生活習慣病とメタボリックシンドロームは意味が違う。
●絶対避けたいメタボリックドミノ
生活習慣病というのはこれ自体は病名ではなく、食事・飲酒・喫煙・睡眠不足・ストレスなどが引き金となって、体が異常をきたす疾患の総称。以前は成人病という呼び方でしたが、小児でも発症するケースがあるなどの理由から、現在の名前に変更されました。代表といえる疾患は何といっても糖尿病で、がんも生活習慣病のひとつに数えられます。
よく混同されますが、最近よく聞くメタボリックシンドロームは「代謝症候群」。生活習慣病とは別のものなので、ちょっと説明しておきましょう。
代謝とは、体外からとり入れた物質や、体内で産生・合成した物質などを使って、エネルギーを出し入れする機能のこと。一方のシンドロームは「症候群」で、ある原因から起こりうる一連の症状といった意味です。つまりメタボリックシンドロームとは、「代謝のバランスが狂うことによる病気の群」です。
メタボリックシンドローム=おデブさんというイメージがありますが、それは正しくありません。おデブさんのイメージが定着したのは、08年から導入された「特定健診・特定保健指導(いわゆるメタボ健診)」が一因。この健診がまさにメタボリックシンドロームの早期発見を目的にした部分があるので、少々混乱してしまったのです。

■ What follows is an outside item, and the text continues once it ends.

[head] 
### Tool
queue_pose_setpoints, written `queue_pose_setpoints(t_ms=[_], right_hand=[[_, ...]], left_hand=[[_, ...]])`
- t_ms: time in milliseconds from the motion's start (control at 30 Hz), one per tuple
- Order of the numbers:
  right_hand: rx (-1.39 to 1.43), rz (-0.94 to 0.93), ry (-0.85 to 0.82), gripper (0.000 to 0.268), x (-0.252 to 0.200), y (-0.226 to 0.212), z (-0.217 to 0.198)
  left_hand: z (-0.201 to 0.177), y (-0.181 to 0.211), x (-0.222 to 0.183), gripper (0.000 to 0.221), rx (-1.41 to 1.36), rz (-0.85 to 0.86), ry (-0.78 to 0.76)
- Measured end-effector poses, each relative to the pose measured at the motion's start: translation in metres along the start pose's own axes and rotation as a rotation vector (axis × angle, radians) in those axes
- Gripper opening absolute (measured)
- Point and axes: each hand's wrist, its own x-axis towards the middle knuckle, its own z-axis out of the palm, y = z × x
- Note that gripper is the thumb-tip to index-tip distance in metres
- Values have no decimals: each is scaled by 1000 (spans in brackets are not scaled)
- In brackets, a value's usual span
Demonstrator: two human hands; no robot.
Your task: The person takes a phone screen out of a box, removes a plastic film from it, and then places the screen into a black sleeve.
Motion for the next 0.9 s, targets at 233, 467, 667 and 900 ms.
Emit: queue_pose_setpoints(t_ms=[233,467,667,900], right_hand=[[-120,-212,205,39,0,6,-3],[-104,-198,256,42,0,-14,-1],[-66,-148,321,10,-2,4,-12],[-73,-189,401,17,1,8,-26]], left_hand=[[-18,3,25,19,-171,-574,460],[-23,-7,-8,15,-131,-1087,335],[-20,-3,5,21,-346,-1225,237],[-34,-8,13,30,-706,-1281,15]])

特定健診におけるメタボの定義は、「内臓脂肪型肥満に加えて、高血圧・高血糖・脂質異常症のうちふたつ以上を合併した状態」。男性で腹囲85センチ以上、女性で腹囲90センチ以上という目安があります。ここでのポイントは、皮下脂肪型肥満の人は該当しないということ。簡単にいえば、体の中で悪さをするのは内蔵脂肪だけだからです。
内臓脂肪はさまざまなサイトカイン(ホルモンに似た物質)を分泌し、インスリンの働きを低下させたり高血圧に導いたりします。高血圧や高血糖は複雑に関係し合っており、ひとつが悪くなるともうひとつが悪くなり…と、相互に影響を与えます。こうして、肥満を起点に体のあちこちが次々と悪化していくことを、「メタボリックドミノ」と呼びますが、これだけは絶対に避けなければなりません。